■ **AIM OF THE EXERCISE**:
Extract exactly those lines that lie between the start of the material and the line with "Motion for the", including both boundary lines and no others.

■ **SOURCE MATERIAL**:

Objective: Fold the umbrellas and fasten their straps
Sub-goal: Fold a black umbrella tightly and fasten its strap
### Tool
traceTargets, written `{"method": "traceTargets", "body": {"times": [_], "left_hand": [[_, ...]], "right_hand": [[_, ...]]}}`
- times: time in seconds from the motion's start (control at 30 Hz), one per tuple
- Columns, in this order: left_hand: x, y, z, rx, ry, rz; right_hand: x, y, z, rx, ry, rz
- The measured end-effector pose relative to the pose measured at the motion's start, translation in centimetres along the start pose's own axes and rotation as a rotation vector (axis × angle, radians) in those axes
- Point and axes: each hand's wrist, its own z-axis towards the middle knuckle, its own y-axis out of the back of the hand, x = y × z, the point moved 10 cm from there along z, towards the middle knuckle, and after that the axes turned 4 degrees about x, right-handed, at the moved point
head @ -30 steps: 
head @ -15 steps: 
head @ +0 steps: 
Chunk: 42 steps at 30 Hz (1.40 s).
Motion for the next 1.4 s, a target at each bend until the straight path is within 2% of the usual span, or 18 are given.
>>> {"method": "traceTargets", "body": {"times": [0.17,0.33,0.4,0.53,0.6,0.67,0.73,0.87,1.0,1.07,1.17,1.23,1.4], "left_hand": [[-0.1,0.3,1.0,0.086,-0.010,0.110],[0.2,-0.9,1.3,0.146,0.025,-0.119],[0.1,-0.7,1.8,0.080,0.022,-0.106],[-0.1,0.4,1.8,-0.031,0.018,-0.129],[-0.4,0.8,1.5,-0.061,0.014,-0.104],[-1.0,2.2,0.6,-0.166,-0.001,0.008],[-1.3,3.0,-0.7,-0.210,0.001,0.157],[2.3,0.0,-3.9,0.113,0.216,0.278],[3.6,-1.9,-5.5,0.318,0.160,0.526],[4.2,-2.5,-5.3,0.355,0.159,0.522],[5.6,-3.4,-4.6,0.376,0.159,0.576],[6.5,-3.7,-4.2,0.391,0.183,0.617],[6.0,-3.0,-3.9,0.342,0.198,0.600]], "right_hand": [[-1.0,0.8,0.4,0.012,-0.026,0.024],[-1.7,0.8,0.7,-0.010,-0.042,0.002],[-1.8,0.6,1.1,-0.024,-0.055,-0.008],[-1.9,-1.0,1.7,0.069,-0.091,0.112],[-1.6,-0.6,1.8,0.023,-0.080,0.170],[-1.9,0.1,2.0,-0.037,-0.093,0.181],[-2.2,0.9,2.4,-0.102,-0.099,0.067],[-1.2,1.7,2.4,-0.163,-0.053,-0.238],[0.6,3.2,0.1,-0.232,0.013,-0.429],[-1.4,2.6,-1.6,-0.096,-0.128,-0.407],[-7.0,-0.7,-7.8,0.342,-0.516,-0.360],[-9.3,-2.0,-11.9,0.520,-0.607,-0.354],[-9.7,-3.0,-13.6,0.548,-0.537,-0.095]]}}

■ **TASK RESULT**:
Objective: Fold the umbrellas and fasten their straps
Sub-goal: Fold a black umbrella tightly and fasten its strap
### Tool
traceTargets, written `{"method": "traceTargets", "body": {"times": [_], "left_hand": [[_, ...]], "right_hand": [[_, ...]]}}`
- times: time in seconds from the motion's start (control at 30 Hz), one per tuple
- Columns, in this order: left_hand: x, y, z, rx, ry, rz; right_hand: x, y, z, rx, ry, rz
- The measured end-effector pose relative to the pose measured at the motion's start, translation in centimetres along the start pose's own axes and rotation as a rotation vector (axis × angle, radians) in those axes
- Point and axes: each hand's wrist, its own z-axis towards the middle knuckle, its own y-axis out of the back of the hand, x = y × z, the point moved 10 cm from there along z, towards the middle knuckle, and after that the axes turned 4 degrees about x, right-handed, at the moved point
head @ -30 steps: 
head @ -15 steps: 
head @ +0 steps: 
Chunk: 42 steps at 30 Hz (1.40 s).
Motion for the next 1.4 s, a target at each bend until the straight path is within 2% of the usual span, or 18 are given.

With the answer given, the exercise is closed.